予想の通り、この Kindle Fire は直接 iPad の競争相手になるわけではない。むしろ代替製品というか、ひょっとすると補完する製品と言えるかもしれない。小さめのスクリーンと、Amazon が読むこと、観ること、聴くこと、ゲームすることに重点を置いている点に着目すれば、この石板がメディアを消費するための機器として競争するよう作られていることが明らかとなる。また、カメラやマイク、Bluetooth ネットワーキングといったものもない。Fire を使って人がどのように独創的になれるのかは、多くの人々がこれに手を触れるようになって初めて分かってくるだろう。
そうそう、これは Flash も走る。
点火する -- この Kindle Fire は 7 インチ、フルカラーのタブレットで、他のタブレット機と同様に静電容量方式のタッチスクリーンと、視野角の広い IPS (in-plane switching) 方式の液晶ディスプレイ (LCD) を装備する。重さは 15 オンス以下 (400g あまり) で、Amazon のクラウドサービスを利用してメディアのダウンロードやストリームをする。今回の初めてのバージョンでは Wi-Fi のみを搭載するとともに、ストレージ容量も 8 GB に固定されている。小売価格は $199 だ。(Amazon のみで販売されるので、これが唯一の価格となる。)Amazon によれば Fire は読書ならば連続 8 時間、ビデオ再生ならば 7.5 時間のバッテリ容量が(Wi-Fi をオフにした状態で)あるという。この最初のバージョンは米国の顧客にのみ販売される。
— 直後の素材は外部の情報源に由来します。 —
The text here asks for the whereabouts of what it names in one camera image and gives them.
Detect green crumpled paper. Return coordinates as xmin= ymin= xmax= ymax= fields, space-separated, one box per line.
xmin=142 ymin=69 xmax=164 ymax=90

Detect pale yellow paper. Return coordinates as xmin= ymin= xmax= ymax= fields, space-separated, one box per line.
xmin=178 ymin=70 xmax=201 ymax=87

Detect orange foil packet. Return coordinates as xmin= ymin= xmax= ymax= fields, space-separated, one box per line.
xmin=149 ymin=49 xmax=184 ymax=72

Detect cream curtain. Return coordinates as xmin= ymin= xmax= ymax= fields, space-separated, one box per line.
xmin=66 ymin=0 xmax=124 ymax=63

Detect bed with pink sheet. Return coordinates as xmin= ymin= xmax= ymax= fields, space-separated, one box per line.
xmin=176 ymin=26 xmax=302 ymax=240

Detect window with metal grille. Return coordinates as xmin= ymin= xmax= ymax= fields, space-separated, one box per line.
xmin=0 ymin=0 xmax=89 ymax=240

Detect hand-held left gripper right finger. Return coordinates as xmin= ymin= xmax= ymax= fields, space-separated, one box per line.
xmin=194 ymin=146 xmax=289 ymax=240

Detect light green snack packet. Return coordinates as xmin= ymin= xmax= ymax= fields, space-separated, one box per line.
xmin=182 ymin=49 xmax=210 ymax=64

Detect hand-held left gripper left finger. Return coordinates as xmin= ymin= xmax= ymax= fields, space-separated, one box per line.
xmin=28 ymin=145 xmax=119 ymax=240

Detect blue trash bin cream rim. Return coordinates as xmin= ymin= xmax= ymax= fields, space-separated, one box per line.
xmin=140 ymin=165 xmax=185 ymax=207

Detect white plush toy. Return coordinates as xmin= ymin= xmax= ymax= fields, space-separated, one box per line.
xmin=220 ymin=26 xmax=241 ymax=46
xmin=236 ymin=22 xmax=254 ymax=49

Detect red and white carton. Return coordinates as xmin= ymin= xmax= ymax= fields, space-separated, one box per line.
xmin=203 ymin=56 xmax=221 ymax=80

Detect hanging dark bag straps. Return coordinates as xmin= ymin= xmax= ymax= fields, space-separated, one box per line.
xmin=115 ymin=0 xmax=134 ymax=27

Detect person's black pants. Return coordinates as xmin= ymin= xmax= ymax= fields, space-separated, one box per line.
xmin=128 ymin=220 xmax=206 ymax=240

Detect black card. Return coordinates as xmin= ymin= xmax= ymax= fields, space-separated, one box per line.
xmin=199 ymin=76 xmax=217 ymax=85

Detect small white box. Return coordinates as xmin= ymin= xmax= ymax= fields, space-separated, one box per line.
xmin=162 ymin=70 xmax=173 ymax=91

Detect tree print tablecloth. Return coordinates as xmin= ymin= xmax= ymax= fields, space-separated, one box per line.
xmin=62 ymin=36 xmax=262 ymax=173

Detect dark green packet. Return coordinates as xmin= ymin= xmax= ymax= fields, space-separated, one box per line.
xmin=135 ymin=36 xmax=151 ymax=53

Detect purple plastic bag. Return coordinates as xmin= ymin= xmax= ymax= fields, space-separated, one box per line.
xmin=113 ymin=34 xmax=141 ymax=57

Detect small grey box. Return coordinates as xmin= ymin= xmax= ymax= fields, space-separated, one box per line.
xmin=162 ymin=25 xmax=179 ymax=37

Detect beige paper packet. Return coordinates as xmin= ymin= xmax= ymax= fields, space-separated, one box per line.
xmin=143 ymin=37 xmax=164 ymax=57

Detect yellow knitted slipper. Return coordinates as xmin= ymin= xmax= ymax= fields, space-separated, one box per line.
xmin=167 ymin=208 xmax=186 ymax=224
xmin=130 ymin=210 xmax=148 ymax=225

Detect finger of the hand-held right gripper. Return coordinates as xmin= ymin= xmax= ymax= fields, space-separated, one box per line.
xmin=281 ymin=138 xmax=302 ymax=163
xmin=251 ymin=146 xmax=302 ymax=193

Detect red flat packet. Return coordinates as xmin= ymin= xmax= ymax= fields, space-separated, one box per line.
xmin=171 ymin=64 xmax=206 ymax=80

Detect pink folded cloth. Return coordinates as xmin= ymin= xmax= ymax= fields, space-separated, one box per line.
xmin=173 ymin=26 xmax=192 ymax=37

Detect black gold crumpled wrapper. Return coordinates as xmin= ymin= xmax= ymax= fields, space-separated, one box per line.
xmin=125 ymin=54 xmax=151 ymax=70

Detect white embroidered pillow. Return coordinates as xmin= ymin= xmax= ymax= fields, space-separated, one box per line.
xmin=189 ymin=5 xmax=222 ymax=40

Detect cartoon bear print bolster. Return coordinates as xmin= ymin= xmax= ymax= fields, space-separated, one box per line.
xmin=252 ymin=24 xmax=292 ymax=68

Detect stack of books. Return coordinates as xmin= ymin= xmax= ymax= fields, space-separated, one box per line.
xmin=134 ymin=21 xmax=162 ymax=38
Kindle Fire に欠けているものについても注意しておかなければならない。カメラは付いていない。ヘッドフォンジャックと内蔵スピーカーはあるが、マイクはない。それに、外付けのオーディオ機器やキーボードと使う Bluetooth もない。ただし micro-USB ポートは装備されるが、これがコンピュータとの接続(ドライブとしてマウントするため)および充電以外の目的で使えるのかどうかはこの機器がリリースされるまで分からない。
Kindle Fire が Google の Android オペレーティングシステムを走らせるというのは Amazon が既に確認した事実であるけれども、この機器にも、またそのインターフェイスにも Google や Android というブランド名は全く登場しない。Amazon ならばフルに分岐したオペレーティングシステムを選ぶだろう、つまり特別バージョンの Android を基に独自の道を進むのではないかと私は思っていたが、どうやら今回での変更はユーザーが機器とやり取りするトップレベルの部分のみに限られているようだ。(Amazon がどのような道を進むと思うかについての私の見解が Economist の記事 "Forking Android" に載っている。)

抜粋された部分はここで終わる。